UNITED NATIONS — The U.N. General Assembly voted overwhelmingly Thursday to condemn the American economic embargo of Cuba for the 30th year, with the Biden administration continuing former President Donald Trump’s opposition and refusing to return to the Obama administration’s 2016 abstention.
The vote in the 193-member General Assembly was 185 countries supporting the condemnation, the United States and Israel opposing it, and Brazil and Ukraine abstaining.
Cuban Foreign Minister Bruno Rodriguez said before the vote that since 2019, the U.S. government “has escalated the siege around our country, taking it to an even crueler and more humane dimension, with the purpose of deliberately inflicting the biggest possible damage on Cuban families.”
During the first 14 months of the Biden administration, the damage to the Cuban economy was estimated at $6.35 billion, equivalent to more than $15 million a day, Rodriguez said.
Thursday’s 185-2 vote was similar to previous years.
The General Assembly’s vote in November 2019 was 187-3, with the U.S., Israel and Brazil voting “no” and Colombia and Ukraine abstaining.
The assembly’s 75th session began in September 2020, but because of the COVID-19 pandemic the vote on the Cuba resolution was postponed until June 2021, when the vote was 184-2 as the U.S. and Israel voted “no” and Brazil, Colombia and Ukraine abstained.
General Assembly resolutions are not legally binding and are unenforceable, but they reflect world opinion and the vote has given Cuba an annual stage to demonstrate the isolation of the U.S. in its decades-old efforts to isolate the Caribbean island nation.
The embargo was imposed in 1960 following the revolution led by Fidel Castro and the nationalization of properties belonging to U.S. citizens and corporations.
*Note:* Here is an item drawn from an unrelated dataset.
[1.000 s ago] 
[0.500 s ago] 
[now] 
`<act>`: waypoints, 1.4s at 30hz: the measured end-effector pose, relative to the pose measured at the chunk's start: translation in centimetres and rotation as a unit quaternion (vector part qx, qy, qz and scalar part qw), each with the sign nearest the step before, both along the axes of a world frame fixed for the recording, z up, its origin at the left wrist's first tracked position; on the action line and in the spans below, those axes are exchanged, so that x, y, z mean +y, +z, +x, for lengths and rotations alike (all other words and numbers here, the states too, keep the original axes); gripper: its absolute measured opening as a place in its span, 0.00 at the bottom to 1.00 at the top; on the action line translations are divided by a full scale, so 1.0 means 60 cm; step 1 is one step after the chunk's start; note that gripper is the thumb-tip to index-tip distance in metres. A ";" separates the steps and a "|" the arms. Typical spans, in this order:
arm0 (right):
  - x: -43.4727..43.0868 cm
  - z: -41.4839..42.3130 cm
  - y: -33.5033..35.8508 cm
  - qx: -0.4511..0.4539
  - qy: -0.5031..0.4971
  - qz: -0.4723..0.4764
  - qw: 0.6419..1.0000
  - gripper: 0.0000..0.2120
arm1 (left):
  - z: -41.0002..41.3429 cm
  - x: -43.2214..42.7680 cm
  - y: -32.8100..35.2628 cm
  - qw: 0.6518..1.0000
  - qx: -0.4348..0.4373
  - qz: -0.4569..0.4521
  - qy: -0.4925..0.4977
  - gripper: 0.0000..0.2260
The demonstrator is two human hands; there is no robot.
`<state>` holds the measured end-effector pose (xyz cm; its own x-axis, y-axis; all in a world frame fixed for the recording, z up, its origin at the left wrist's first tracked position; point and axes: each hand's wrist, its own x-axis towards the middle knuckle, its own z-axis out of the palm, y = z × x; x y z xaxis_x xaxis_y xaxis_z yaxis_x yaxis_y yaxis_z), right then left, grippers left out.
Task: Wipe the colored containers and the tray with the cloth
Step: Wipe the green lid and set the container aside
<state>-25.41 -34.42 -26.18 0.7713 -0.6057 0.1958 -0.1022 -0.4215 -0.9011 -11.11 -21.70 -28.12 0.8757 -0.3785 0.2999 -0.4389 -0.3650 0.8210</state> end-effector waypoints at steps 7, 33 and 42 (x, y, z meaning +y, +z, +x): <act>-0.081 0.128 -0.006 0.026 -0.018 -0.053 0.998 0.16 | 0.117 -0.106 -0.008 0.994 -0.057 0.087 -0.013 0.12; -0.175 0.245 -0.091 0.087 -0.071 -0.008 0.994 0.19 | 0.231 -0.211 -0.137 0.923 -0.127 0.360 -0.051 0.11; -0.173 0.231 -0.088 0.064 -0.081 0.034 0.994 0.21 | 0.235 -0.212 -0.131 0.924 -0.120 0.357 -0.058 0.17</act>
Two years later it was strengthened.
Then-Cuban President Raul Castro and President Barack Obama officially restored relations in July 2016, and that year the U.S. abstained on the resolution calling for an end to the embargo for the first time. But Obama’s successor, Donald Trump, sharply criticized Cuba’s human rights record, and in 2017 the U.S. again voted against the resolution.